OPT-Enhanced Colposcopy: 3D Detection of Precancerous and Cancerous Lesions for Image-guided Biopsy: Mark Hunter, M.D., assistant professor and director of the Division of Gynecologic Oncology at MU Health Care and Gary Yao, Ph.D., director of Graduate Studies in Bioengineering at MU, are developing a new way to identify precancerous lesions on the cervix. The proposed optical polarization tractography-enhanced colposcopy is a new imaging system based on OPT technology. This technology makes it possible to accurately and objectively identify precancerous cervical lesions, as well as invasive cancerous lesions, during a colposcopy procedure. OPT-enhanced colposcopy could potentially allow clinicians to precisely detect lesions, perform image‐guided therapy and verify treatment outcomes in a single colposcopy session.
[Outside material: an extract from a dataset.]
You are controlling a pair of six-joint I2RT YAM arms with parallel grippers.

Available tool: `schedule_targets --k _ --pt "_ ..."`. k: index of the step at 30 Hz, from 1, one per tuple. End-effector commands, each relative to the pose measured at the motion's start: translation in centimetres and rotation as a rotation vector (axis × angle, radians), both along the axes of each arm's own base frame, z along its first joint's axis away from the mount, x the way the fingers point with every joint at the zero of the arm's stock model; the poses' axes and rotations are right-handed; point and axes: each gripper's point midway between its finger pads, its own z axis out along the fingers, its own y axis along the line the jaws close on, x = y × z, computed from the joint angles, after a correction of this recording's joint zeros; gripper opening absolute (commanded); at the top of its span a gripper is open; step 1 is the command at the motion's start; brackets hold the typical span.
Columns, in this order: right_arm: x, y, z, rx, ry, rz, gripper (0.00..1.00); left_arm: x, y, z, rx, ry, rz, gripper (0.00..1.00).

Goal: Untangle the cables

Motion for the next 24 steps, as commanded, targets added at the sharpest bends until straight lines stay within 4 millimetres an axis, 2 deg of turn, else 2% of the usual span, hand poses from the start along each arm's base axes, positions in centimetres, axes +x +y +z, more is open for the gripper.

Tongue Twister: Mobile Health App for Early Detection and Monitoring of Tongue Dysfunction Caused by Neurological Disorders: Teresa Lever, Ph.D., assistant professor of otolaryngology at the MU School of Medicine; Mili Kuruvilla-Dugdale, Ph.D., assistant professor of communication science and disorders in the School of Health Professions at MU; Filiz Bunyak, Ph.D., assistant research professor in the Department of Computer Science at MU and Yunxin Zhao, Ph.D., professor in the Department of Computer Science at MU are developing a mobile app to help detect and monitor tongue dysfunction caused by disorders such as stroke, Parkinson’s disease, ALS and multiple sclerosis. Tongue Twister provides a low-cost, easy-to-use software solution that transforms widely used tongue performance tasks into real-time objective data. That data enables earlier and more accurate detection and treatment of tongue dysfunction and better analysis of treatment outcomes.
Since its inception, the Coulter program has helped MU research projects generate more than $13.5 million in new government grants and has led to the creation of multiple startup companies. To date, these companies have raised more than $2 million from early-stage investors. Additionally, the program has had four “Coulter wins” including two start-ups that have each raised more than $500,000. Another two Coulter technologies have been successfully licensed to established companies that are continuing commercialization of the technology.
“The awards we announced today are designed to bridge the funding gap for promising research projects that have excellent market potential but require more investment to advance through the research and business process,” said Cynthia Helphingstine, director of MU’s Coulter program. “Our Coulter program is a perfect example of the power of interdisciplinary collaborations at MU.”